I've been slacking for way too long. Here are the instructions on replacing the intake camshaft position sensor (problem discussed earlier in this thread)...

Disclaimer - I'm not a mechanic, nor will I ever be. Follow these directions at your own risk!!

First, the problem...

The SES light was off and on for a few weeks. There were a number of different faults being thrown. I also noticed that occassionally, a deep low rumble would appear almost sounded like I had a hole in my muffler. After resetting the lights a few times, and trying to debug the problem I noticed that only two errors were constantly being thrown, MAFS fault and camshaft
position sensor (CPS) fault (with the CPS errors being thrown first). Since the CPS error was listed first and cheaper, I decided to replace this first. The error reported that intake CPS for cylinders 1-4 was possibly faulty.

Tools/Parts Needed:
* Intake CPS (also called a pulse generator) - Costs around ~$80 USD (dependent on where you buy it and various discounts; e.g. - CCA).
* O-ring - $1-2 USD
* Flat head screwdriver - medium size
* 5 mm allen wrench - I'm fairly certain this is the correct size
* Bright light!
* Small hands preferred

Time Required:
* Roughly 30 minutes. I could probably do it in 15 minutes after running through it once. Leave yourself one hour just in case. Make sure you understand what to do before doing it!!

Directions:
The following directions are provided for removing the intake CPS for Cylinders 1-4 (left side of engine when facing the front of the car). If you need to replace the intake CPS for Cylinders 5-8, the instructions will be the same.

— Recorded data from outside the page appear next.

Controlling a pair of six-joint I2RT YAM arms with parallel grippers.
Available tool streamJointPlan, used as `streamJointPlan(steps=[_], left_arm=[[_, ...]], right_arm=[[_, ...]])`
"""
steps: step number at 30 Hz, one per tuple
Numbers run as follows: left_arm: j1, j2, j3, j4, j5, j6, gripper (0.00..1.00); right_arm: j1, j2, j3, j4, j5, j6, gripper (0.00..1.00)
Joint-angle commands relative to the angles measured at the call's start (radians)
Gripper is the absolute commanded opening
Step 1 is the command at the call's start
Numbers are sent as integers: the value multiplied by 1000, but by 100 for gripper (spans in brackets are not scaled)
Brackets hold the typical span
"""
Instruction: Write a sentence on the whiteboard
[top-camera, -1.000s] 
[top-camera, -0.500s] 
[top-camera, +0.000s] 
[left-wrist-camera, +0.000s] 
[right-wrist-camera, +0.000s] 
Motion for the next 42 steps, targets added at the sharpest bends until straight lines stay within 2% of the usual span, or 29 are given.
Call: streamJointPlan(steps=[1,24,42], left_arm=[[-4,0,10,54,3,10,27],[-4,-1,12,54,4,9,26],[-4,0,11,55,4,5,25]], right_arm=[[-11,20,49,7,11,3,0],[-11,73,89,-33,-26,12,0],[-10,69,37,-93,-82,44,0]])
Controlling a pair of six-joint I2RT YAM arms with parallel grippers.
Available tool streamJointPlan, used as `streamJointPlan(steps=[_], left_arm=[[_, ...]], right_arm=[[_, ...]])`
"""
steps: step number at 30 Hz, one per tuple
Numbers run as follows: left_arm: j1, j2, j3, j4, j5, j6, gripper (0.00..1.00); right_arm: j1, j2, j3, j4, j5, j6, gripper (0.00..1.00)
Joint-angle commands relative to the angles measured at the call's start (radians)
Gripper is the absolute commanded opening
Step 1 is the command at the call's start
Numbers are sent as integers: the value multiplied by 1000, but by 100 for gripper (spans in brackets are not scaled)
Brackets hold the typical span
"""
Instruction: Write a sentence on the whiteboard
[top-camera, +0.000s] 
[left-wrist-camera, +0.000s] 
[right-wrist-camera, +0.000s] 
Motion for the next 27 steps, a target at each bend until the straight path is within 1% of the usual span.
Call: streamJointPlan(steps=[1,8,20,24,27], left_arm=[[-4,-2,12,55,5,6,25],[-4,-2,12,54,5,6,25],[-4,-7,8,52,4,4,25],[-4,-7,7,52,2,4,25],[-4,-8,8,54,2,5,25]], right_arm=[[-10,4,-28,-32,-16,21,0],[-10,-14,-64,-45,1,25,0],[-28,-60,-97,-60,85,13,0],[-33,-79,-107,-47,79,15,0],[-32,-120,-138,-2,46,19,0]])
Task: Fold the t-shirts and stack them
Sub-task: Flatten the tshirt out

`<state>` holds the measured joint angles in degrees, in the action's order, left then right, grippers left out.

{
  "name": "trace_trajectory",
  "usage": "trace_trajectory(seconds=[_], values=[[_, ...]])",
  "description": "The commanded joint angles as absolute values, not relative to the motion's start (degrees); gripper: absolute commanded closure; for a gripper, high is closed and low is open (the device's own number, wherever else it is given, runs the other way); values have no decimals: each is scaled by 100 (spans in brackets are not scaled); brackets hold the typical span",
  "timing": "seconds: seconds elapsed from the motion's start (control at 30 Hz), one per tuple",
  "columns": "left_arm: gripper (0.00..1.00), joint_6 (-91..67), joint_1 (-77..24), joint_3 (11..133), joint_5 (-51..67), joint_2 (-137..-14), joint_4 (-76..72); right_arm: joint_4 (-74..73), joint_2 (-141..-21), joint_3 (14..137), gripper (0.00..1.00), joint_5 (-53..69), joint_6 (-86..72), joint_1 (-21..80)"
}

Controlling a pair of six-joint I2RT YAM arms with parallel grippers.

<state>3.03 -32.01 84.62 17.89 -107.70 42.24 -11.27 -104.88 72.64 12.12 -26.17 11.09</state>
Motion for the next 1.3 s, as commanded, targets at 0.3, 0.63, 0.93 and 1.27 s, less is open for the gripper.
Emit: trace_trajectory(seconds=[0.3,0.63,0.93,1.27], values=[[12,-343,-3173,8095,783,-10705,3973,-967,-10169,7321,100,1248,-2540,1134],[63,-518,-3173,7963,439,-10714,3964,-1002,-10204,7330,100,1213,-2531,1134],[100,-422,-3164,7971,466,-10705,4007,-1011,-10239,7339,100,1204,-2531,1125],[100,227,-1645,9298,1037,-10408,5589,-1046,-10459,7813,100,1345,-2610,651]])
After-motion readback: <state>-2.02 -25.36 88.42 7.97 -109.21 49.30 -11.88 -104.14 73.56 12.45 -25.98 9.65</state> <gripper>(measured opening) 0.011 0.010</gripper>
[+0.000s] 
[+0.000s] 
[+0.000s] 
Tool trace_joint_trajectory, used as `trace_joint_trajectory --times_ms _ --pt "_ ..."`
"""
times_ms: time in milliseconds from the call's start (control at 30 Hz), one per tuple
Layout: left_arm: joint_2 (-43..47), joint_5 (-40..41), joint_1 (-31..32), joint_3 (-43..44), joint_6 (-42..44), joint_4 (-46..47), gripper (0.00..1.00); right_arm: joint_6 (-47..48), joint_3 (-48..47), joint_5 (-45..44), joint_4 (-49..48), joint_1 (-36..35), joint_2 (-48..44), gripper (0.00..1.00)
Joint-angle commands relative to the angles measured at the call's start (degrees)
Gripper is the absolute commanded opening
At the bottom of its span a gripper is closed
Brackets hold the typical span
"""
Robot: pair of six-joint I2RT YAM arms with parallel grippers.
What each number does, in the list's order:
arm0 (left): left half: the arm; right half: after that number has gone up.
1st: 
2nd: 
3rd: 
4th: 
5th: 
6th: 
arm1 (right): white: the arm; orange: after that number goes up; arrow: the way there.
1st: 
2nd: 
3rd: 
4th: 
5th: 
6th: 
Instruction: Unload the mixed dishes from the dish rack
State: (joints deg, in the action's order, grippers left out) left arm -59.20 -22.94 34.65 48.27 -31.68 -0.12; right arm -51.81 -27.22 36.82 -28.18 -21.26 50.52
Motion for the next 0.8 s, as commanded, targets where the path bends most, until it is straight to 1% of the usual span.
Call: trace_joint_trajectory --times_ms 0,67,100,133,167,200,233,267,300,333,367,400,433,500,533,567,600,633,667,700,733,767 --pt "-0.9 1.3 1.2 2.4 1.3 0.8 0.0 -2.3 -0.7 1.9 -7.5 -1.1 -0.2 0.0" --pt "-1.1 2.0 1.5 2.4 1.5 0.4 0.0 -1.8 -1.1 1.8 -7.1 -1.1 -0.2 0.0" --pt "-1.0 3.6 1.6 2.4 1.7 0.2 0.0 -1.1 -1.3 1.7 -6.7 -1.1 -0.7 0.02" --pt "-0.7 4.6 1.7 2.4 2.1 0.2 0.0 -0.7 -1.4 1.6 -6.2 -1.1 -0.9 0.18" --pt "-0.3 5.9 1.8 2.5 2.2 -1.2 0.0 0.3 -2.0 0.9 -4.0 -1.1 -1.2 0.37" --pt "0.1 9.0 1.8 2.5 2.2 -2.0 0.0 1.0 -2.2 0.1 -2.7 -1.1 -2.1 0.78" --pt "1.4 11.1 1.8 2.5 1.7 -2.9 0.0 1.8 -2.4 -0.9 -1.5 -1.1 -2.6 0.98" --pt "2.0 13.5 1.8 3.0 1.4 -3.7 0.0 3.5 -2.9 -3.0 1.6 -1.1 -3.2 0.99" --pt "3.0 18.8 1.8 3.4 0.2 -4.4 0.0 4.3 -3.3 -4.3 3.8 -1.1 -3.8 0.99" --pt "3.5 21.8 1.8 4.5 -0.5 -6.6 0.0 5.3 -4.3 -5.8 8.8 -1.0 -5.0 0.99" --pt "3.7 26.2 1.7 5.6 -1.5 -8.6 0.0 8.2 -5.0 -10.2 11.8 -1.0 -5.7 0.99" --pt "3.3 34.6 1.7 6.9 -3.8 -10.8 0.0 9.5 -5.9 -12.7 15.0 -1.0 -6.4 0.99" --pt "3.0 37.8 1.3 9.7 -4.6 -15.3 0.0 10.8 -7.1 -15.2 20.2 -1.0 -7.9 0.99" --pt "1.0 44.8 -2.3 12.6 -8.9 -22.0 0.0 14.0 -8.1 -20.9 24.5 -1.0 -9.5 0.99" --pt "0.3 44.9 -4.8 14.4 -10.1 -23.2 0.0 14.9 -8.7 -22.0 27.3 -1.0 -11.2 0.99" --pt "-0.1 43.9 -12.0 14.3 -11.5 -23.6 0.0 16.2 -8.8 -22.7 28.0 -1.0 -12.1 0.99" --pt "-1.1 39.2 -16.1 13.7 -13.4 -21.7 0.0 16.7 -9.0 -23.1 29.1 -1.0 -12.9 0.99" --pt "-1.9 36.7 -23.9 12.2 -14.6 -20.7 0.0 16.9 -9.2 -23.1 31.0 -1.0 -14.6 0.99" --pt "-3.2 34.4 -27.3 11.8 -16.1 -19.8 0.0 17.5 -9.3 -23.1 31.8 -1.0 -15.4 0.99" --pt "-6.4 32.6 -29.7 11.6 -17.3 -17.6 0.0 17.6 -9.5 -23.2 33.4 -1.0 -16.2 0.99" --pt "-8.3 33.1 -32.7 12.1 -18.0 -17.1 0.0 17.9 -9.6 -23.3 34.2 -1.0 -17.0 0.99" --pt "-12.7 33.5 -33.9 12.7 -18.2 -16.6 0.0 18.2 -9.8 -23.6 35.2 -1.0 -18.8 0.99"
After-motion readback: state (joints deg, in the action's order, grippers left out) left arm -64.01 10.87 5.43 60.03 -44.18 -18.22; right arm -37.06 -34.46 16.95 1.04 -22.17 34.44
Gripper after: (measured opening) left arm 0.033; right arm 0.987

Step 1 - Removal of the Airduct

In order to gain access to the intake CPS, you'll need to remove the airduct which connects the airfilter to the firewall. It's located at the top of the engine bay on your left hand side. Unfortunately, I don't have a nice pic with an arrow pointing to it.

First, you'll need to unhook five tabs connecting the airduct to the air filter box. There are three tabs on top (see three horizontal arrows in picture attached) and two underneath. Gently use your flat head screwdriver to pry them off. Once all five tabs are free you are ready to remove the airduct.

Using one hand grab the airduct near the base where it is connected to the firewall. Use your other hand to steady the rest of the duct. GENTLY twist/swivle the air duct upwards so that the part of the airduct connected to the air filter box is pointed upwards (The TIS instructions caution that using excess force could damage the firewall... bad thing to do!).

Once it's pointed, upwards, you should be able to easily pull the airduct out. Experience has shown that that removal of the airduct is much easier than putting it back in!!

Picture of airduct removed... the set of three yellow arrows on the right show the little tabs that are used to keep the airduct in place.



This picture is a closeup of the airduct and you can see how it is connected to the firewall. So removing it requires twisting and pull out towards you.



Step 2 - Locating the intake CPS

Once you've removed the airduct you'll need to find the intake CPS. The picture below aids in it's location.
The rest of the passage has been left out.